Work required :: For every line of the material below, check for the string "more" and return the line if it is there.

══════

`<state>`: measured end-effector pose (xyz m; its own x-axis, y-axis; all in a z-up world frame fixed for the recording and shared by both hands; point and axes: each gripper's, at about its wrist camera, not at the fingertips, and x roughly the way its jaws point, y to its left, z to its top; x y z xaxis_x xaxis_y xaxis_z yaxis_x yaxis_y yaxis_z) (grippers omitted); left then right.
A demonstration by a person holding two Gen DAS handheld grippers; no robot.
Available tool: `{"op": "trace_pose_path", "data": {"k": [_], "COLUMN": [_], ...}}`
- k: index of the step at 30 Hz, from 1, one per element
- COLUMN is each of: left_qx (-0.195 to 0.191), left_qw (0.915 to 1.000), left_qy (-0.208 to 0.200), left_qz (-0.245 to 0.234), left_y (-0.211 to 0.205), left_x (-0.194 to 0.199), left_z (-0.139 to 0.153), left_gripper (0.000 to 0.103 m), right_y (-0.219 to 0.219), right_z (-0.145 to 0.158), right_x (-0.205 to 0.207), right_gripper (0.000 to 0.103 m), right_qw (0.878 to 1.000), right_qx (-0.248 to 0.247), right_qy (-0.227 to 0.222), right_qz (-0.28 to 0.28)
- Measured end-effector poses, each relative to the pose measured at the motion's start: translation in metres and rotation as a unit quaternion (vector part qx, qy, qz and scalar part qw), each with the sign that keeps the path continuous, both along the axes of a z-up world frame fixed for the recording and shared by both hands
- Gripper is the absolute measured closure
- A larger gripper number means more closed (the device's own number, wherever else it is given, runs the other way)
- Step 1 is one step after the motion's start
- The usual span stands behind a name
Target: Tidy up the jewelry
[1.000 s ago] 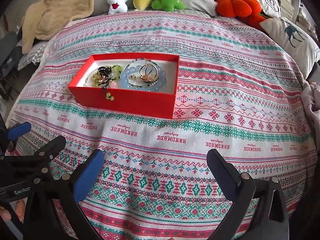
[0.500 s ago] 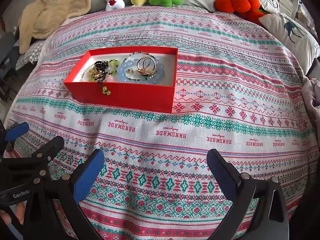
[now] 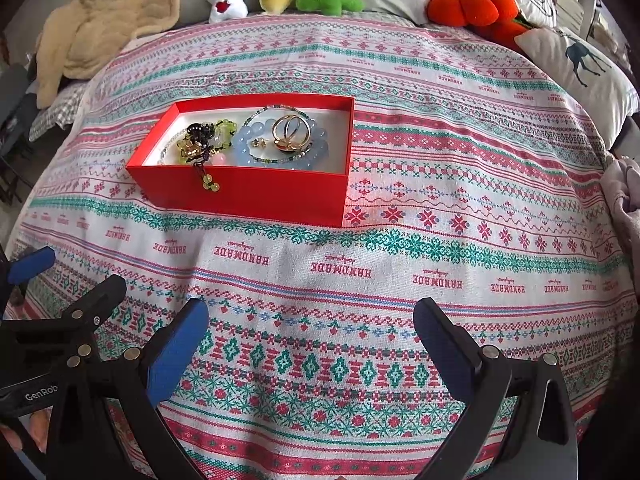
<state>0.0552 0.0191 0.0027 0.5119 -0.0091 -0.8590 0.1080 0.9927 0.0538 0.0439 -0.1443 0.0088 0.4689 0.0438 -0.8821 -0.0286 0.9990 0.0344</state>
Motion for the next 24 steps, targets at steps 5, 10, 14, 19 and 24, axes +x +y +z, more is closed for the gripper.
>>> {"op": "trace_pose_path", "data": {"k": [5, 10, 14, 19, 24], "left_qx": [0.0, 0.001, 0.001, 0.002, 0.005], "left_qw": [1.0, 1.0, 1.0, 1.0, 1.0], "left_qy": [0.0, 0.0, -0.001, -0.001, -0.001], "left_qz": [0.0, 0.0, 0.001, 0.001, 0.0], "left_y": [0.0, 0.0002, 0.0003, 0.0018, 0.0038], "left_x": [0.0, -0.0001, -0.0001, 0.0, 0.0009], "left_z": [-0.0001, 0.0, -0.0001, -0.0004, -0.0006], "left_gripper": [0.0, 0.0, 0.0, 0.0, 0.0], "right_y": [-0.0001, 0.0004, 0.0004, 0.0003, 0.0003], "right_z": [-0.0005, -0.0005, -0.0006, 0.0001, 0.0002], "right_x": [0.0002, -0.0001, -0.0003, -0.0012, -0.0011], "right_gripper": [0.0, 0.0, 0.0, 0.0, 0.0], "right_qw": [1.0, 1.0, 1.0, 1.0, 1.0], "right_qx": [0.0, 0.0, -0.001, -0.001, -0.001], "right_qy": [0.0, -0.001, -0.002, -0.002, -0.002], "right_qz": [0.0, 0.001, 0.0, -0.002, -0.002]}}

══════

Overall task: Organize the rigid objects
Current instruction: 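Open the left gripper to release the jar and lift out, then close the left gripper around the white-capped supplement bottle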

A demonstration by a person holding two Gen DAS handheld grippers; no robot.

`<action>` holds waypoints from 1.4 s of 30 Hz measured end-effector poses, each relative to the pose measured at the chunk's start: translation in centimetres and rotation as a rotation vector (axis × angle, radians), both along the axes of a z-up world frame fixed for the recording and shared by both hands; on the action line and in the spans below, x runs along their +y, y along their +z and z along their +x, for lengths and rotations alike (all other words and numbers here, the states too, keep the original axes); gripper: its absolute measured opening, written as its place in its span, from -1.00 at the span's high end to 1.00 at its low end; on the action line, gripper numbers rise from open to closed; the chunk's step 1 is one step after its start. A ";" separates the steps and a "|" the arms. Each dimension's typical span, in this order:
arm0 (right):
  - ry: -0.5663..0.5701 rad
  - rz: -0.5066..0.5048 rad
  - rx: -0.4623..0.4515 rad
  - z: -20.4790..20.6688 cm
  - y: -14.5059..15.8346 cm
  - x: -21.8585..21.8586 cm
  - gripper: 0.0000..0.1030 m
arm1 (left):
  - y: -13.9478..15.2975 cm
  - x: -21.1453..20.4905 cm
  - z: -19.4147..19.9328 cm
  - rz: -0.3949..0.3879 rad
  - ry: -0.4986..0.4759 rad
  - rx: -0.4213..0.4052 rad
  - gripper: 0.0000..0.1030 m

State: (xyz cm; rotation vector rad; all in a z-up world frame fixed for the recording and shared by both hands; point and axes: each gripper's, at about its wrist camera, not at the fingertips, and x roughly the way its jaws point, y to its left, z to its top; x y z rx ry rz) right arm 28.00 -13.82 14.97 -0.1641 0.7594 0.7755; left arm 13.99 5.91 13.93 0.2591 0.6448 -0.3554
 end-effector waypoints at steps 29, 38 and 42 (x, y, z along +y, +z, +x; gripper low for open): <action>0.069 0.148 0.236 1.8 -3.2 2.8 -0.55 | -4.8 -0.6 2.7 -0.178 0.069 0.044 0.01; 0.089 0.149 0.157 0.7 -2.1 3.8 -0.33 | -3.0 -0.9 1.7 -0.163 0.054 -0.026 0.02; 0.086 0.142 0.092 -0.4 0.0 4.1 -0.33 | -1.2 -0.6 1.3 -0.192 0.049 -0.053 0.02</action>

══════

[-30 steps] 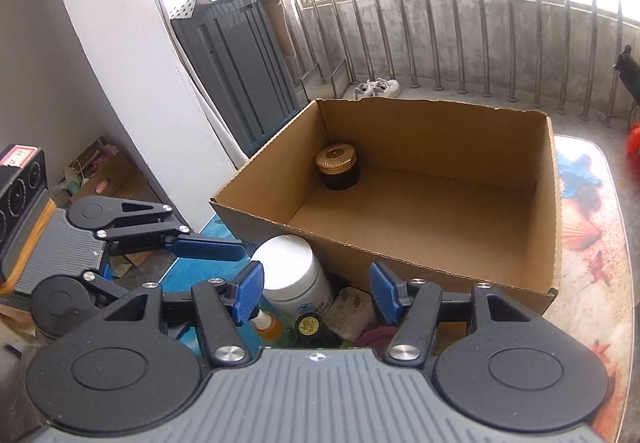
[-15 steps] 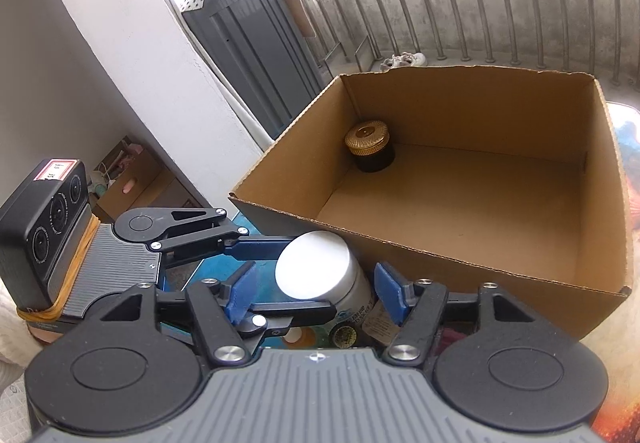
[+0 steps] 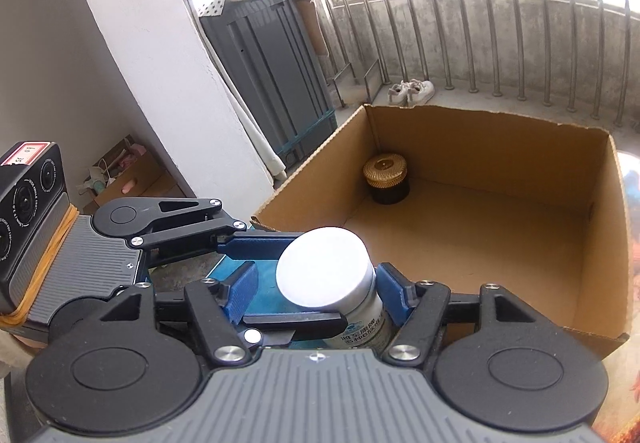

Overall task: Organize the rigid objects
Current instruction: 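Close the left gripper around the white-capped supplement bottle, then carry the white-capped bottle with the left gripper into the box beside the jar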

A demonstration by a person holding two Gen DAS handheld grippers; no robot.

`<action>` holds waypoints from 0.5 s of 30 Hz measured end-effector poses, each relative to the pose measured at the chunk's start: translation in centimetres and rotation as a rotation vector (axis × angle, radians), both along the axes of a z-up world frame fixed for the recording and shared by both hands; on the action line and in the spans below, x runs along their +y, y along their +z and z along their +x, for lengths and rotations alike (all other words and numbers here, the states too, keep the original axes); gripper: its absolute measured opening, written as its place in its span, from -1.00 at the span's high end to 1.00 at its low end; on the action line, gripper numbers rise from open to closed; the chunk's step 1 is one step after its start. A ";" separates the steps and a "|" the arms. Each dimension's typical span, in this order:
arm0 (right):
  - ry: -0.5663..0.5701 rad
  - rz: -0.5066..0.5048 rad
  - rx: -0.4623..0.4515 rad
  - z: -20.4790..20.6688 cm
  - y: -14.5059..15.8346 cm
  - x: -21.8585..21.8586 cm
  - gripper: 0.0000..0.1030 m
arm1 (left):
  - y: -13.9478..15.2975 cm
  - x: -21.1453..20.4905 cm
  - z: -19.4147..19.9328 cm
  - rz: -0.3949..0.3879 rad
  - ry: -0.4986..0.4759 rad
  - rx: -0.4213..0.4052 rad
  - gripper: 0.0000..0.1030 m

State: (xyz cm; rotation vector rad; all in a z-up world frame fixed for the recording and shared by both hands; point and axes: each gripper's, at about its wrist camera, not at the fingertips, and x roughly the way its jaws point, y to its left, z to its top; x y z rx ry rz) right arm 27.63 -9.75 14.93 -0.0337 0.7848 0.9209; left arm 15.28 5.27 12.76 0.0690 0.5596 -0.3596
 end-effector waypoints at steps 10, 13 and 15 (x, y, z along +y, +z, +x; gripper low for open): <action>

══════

Result ::
- A larger gripper number means more closed (the device's own number, wherever else it is given, runs the other way)
Motion for the next 24 steps, targets at steps 5, 10, 14, 19 and 24, axes +x +y +z, more is closed for the gripper.

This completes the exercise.